Paula Crook points out that fruit and vegetables should be stored under refrigeration because the cold slows down the deterioration process, ensuring quality for a longer time. "The ideal storage temperature is around 10 ° C, because these foods are sensitive to very low temperatures, that 'burn' the leaves of vegetables and cause spots on the fruit. So it should be placed at the bottom of the refrigerator, "he explains.

Also according to the nutritionist, fruits and vegetables should be packed individually, without washing, in ventilated plastic containers. "We have vegetables like lettuce and arugula should have loose leaves, cleaned, dried and stored in ventilated plastic containers or transparent bags filled with air," he adds.

Advantages of the weekly menu planning

Paula Crook, nutritionist PB Consulting Nutrition, points out that the menu planning is important to vary the preparations and to guide the groceries.

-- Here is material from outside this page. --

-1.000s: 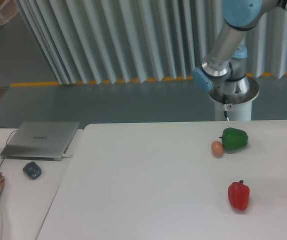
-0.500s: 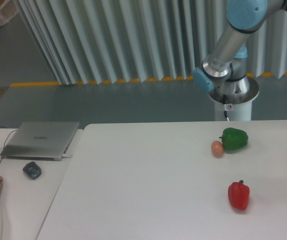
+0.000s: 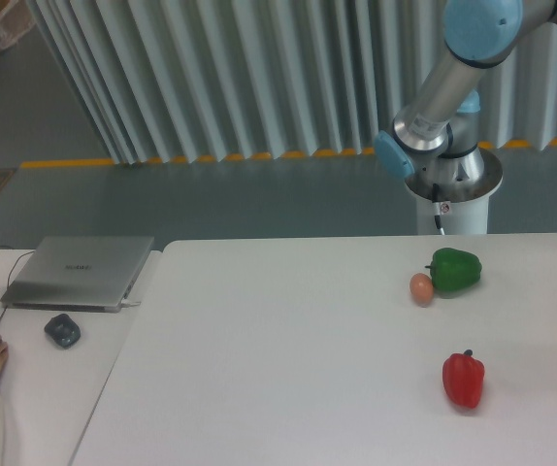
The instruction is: Place the triangular bread on the table
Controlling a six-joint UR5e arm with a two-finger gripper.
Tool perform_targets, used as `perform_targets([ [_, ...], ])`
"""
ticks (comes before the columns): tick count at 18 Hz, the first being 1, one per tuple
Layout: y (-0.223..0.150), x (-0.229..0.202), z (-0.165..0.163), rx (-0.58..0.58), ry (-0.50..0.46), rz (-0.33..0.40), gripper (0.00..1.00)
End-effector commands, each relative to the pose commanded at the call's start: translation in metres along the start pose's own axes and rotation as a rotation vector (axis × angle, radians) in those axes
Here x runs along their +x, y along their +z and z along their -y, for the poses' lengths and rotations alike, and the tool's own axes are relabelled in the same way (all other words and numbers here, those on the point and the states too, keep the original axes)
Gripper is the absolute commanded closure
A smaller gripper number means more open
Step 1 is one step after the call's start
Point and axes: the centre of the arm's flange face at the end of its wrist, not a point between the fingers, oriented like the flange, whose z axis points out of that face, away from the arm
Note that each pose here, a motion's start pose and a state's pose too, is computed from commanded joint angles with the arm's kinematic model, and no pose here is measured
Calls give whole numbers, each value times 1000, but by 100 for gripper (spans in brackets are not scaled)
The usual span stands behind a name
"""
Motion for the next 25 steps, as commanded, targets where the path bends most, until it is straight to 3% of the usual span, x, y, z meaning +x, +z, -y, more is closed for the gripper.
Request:
perform_targets([
  [2, 1, -1, -1, 0, -3, 0, 0],
  [3, 2, -2, 0, -1, -10, -1, 14],
  [4, 3, -1, 1, -1, -9, -3, 20],
  [8, 4, 0, 0, -2, -7, -6, 37],
  [11, -3, -1, 1, -5, -6, 2, 61],
  [16, -8, 3, -1, -18, 2, -30, 84],
  [21, -18, 2, 0, -12, 0, -30, 86],
  [25, -41, -3, 0, 3, 1, -70, 86],
])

But does not stop there! Below you can see these (cited above) and other advantages to assemble your weekly menu:

  • Variation of food: as already highlighted the nutritionist Paula, the menu planning is important to vary the preparations. After all, no one can go on a diet in which you eat every day about the same food!
  • Economy: with the weekly menu in hand can go to the supermarket and buy only what is necessary, thus avoiding unnecessary expenses.
  • Time: with the weekly menu in hand, no time is wasted during the week, going to the supermarket etc. buy one ingredient or another that failed to prepare certain dish. Just use the ingredients that are already home to make certain foods already on the menu.
  • Nutrition: having a weekly menu makes it easy to escape the possible "temptations" (like candy, fast food, snacks). "The lack of planning leads people to consume products of easy preparation and low nutritional quality, as is the case of noodles, nuggets, frozen lasagna, pizza etc. If a menu is easier to follow the diet, "says nutritionist Paula.
  • No waste: going to the supermarket with the weekly menu in hand, buying up only what is necessary, thus avoiding also the waste of perishable foods.
  • Focus: It sounds silly, but the act of weekly sit and arrange to be their food throughout the week - which will include everything you like (of course, but it is also healthy) - will leave more motivated to move forward with the your diet.

Like the tips? Now you know to plan your weekly menu can be very useful in their daily lives and contribute enough to the good results of your diet! Always remember to have the accompaniment of a nutritionist to help you in this process!